Please return the lines below verbatim, beginning at the one that has "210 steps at" and stopping after the one that has "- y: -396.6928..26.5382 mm", and add no other lines.
◆ ◆ ◆ ◆ ◆
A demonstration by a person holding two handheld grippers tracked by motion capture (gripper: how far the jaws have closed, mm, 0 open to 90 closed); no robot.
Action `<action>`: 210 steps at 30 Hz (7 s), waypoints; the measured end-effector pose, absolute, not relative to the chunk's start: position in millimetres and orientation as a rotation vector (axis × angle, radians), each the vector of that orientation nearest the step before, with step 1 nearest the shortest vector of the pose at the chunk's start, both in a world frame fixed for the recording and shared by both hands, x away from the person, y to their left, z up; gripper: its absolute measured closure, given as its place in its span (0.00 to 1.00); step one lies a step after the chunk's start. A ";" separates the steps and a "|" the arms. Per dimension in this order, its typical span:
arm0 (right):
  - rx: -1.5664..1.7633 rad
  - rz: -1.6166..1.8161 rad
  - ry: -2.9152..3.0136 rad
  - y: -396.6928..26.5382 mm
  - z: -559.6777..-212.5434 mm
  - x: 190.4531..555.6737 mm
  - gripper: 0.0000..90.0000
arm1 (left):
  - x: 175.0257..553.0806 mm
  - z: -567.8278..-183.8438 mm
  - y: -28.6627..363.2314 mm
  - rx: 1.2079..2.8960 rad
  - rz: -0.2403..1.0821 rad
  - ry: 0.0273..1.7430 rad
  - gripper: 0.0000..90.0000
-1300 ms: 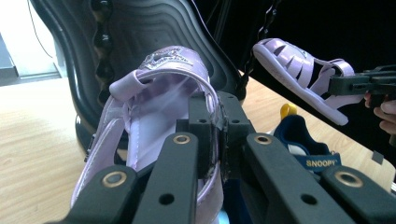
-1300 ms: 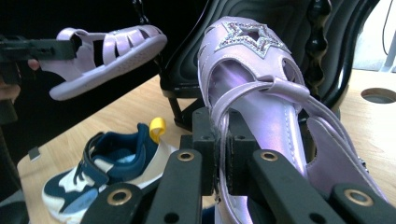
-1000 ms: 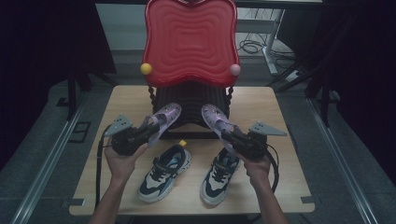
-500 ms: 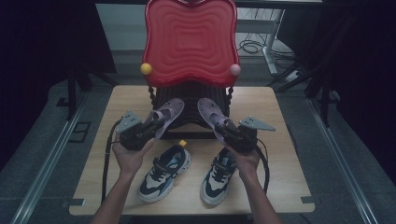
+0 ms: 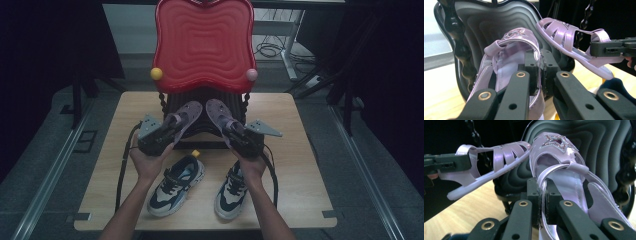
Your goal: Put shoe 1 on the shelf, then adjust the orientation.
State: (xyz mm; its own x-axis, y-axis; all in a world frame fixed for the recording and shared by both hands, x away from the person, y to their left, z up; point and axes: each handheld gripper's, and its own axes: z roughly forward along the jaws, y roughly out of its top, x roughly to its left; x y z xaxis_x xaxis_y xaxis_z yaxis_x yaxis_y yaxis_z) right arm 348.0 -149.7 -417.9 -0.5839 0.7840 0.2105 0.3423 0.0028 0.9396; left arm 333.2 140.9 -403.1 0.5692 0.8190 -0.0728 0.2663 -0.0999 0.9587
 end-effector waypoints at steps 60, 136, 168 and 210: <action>1.246 1.498 1.693 -108.0 -421.0 421.5 0.94 | 400.4 -419.7 107.0 1.550 0.790 0.929 0.92; 1.134 1.602 2.034 -163.4 -413.8 355.7 0.57 | 338.0 -427.7 159.8 1.626 0.477 0.923 0.64; 1.091 1.580 2.108 -221.2 -451.6 298.5 0.58 | 283.1 -460.2 186.1 1.697 0.336 0.969 0.63; 1.118 1.540 2.125 -238.0 -460.3 283.0 0.58 | 221.6 -492.5 188.5 1.936 0.124 0.931 0.88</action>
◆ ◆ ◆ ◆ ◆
▶ **WRITTEN RESPONSE**:
Action `<action>`: 210 steps at 30 Hz (7 s), waypoints; the measured end-effector pose, absolute, not relative to the chunk's start: position in millimetres and orientation as a rotation vector (axis × angle, radians), each the vector of that orientation nearest the step before, with step 1 nearest the shortest vector of the pose at the chunk's start, both in a world frame fixed for the recording and shared by both hands, x away from the person, y to their left, z up; gripper: its absolute measured closure, given as its place in its span (0.00 to 1.00); step one lies a step after the chunk's start. A ";" separates the steps and a "|" the arms. Per dimension in this order, its typical span:
arm0 (right):
  - rx: -1.5664..1.7633 rad
  - rz: -1.6166..1.8161 rad
  - ry: -2.9152..3.0136 rad
  - y: -396.6928..26.5382 mm

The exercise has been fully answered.